Epistemic Status: back-of-the-envelope. I am about to present a bad cost-benefit analysis of fluoridation. However, something is better than nothing, and I have not seen anyone else do this.
Summary: Fluoridation causes more monetary harm than good if it causes an average IQ point loss of more than 0.2. According to a recent meta-analysis, the effect size from high-quality studies is 1 IQ point loss per 1 ppm fluoride. Fluoridation adds about .5 ppm. If this effect size is accurate and fluoride has a linear population-level dose-response function, then fluoridation would lower IQ by 0.5 points. If you place more than 40% credence on this, and/or if you think that the non-monetary harms of IQ loss are larger than for caries, then you should oppose fluoridation.
Background: I used to think that fluoridation was mostly harmless, and that fears were overblown. But I have changed my mind based on new evidence appearing in the scientific literature. I agree that this new evidence has problems, but it shows that there is real uncertainty and risk.
If we lived in a world without fluoridation, then under the precautionary principle, we would not be starting it now. Everyone agrees that high amounts of fluoride (>2 ppm) are harmful, nobody knows what the safe threshold actually is, and we do not have enough evidence to rule out a linear-no-threshold dose-response function.
But I prefer to do public policy based on cost-benefit analysis rather than the precautionary principle. The question then becomes how to weigh the possible IQ loss against the known benefits of fluoridation.
Breakeven Analysis: When the situation is uncertain, it helps to conduct a breakeven analysis. So I calculate how much IQ loss would cancel the known benefits of fluoridation.
The CDC says that fluoridation has an economic value of $32 per person per year, and other sources agree. So over your lifetime, you will get about $2500 of money benefit from fluoridation. The monetary value of one IQ point is about $12,000, which is about 5x the benefit of fluoridation. So if fluoridation costs the population 1/5th of an IQ point, it does more economic harm than good.
In reality, money is a small part of the equation. Cavities cause pain and suffering, and the DALY loss for lower intellectual function is significant. But if the ratio of non-monetary to monetary harms are the same for both conditions, then the breakeven will be the same.

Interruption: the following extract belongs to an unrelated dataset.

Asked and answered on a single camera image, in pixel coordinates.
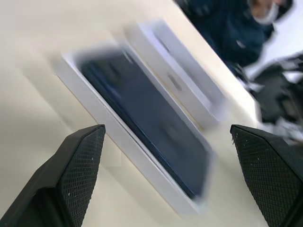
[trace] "person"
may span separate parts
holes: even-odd
[[[188,19],[235,76],[256,62],[293,0],[179,0]]]

Personally, I think that the non-monetary harm from IQ loss is significantly larger than the non-monetary harm from caries, such that the total harm from losing 0.1 IQ point is roughly equal to the total benefits of fluoridation reducing cavities.
Risk of Harm by Fluoride Dose: On an individual level, the dose-response function is rarely linear. There is usually a non-zero point where harm is minimized, and the marginal harm per unit usually increases as the dose (or the background exposure before the dose) increases.
However, we are not dosing an individual. We are dosing a population. Most people have significant background exposure to fluoride from other sources. If a significant number of people already have a baseline exposure to fluoride greater than the harm-minimizing point, then any amount of fluoride added to the water will harm them. We know that at least single-digit millions of people are above this level, and it is possible that many more are.
The population-level dose-response function is based on how many people are already beyond the harm-minimizing point, and how far they are beyond it. At low levels, it only harms vulnerable sub-populations, but eventually it harms everyone.
We do not know, based on the data we have, what the population-level dose-response function is between IQ and fluoride in drinking water between 0.2 and 0.7 ppm in a developed country. But here's what we do know from the meta-analysis (Table 2):
1) There is strong evidence that, above 1.5 ppm, 1 additional ppm fluoride in drinking water will lower population-average IQ by about a point.
2) There is weaker evidence that the dose-response is roughly similar below 1.5 ppm, and not enough evidence to rule out a linear effect model.
Conclusion: Personally, I would assume that the dose-response at lower levels is about half what the paper estimates, meaning that fluoridation has caused an IQ loss of about 0.25 on average. I would further assume that most of the loss is concentrated in vulnerable subpopulations, with a median IQ loss of 0.
So I believe that fluoridation is probably beneficial for most people, and that it probably causes total harm to the population slightly larger than its benefits. Getting rid of it would slightly increase social welfare, and also decrease inequality.